_What is being asked_
Which lines run from the one containing "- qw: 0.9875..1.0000" through the end of the entries? Restate them word for word, and only those.
-- Opening Marker --
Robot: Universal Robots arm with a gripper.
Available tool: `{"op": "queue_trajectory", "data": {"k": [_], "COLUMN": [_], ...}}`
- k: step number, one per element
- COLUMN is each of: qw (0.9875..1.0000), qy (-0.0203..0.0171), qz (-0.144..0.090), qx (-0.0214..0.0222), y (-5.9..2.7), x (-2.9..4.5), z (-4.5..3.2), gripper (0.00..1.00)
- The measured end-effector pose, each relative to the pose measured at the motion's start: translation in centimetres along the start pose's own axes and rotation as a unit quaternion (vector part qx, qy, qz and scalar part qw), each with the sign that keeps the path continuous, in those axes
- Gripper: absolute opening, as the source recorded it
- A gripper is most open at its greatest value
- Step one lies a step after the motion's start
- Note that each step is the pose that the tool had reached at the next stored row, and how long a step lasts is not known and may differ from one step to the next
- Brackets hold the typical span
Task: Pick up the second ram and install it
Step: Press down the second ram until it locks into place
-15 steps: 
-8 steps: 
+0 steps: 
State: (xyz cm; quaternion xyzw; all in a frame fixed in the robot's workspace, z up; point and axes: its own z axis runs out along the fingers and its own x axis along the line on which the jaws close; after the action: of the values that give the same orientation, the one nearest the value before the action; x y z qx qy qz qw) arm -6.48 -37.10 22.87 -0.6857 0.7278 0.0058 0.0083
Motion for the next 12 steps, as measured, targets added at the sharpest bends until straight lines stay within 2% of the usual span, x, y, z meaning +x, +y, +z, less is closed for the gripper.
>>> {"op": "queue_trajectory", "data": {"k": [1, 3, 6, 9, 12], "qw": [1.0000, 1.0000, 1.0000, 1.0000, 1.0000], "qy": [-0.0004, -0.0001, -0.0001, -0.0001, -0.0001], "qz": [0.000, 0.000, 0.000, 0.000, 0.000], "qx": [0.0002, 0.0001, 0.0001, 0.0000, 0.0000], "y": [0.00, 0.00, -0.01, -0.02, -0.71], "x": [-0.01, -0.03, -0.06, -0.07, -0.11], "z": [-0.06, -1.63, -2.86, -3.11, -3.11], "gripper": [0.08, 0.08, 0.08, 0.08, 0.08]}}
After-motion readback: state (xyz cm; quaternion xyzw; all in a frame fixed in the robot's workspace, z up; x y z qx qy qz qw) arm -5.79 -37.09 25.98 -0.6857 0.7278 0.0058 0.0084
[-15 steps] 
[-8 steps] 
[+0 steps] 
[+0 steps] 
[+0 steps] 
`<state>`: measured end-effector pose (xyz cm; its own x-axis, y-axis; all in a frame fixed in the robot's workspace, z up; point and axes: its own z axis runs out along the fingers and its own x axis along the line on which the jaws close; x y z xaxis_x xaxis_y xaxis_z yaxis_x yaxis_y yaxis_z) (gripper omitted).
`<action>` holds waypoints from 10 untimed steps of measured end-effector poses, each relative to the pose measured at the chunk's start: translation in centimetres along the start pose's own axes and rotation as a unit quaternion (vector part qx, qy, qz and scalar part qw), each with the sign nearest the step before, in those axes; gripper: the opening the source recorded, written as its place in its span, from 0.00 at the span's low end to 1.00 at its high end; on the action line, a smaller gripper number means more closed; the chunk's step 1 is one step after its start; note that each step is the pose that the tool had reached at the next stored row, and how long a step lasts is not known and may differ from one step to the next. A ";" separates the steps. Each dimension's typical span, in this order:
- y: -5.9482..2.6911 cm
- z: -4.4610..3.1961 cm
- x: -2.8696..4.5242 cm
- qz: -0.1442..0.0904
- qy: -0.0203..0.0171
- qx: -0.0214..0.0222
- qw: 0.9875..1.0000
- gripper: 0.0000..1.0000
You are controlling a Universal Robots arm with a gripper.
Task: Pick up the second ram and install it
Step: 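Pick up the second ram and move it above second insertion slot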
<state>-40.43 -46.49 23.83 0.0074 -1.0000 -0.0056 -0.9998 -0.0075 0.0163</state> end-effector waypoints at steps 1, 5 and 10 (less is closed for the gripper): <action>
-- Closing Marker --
_Result_
- qw: 0.9875..1.0000
- gripper: 0.0000..1.0000
You are controlling a Universal Robots arm with a gripper.
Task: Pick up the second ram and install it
Step: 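Pick up the second ram and move it above second insertion slot
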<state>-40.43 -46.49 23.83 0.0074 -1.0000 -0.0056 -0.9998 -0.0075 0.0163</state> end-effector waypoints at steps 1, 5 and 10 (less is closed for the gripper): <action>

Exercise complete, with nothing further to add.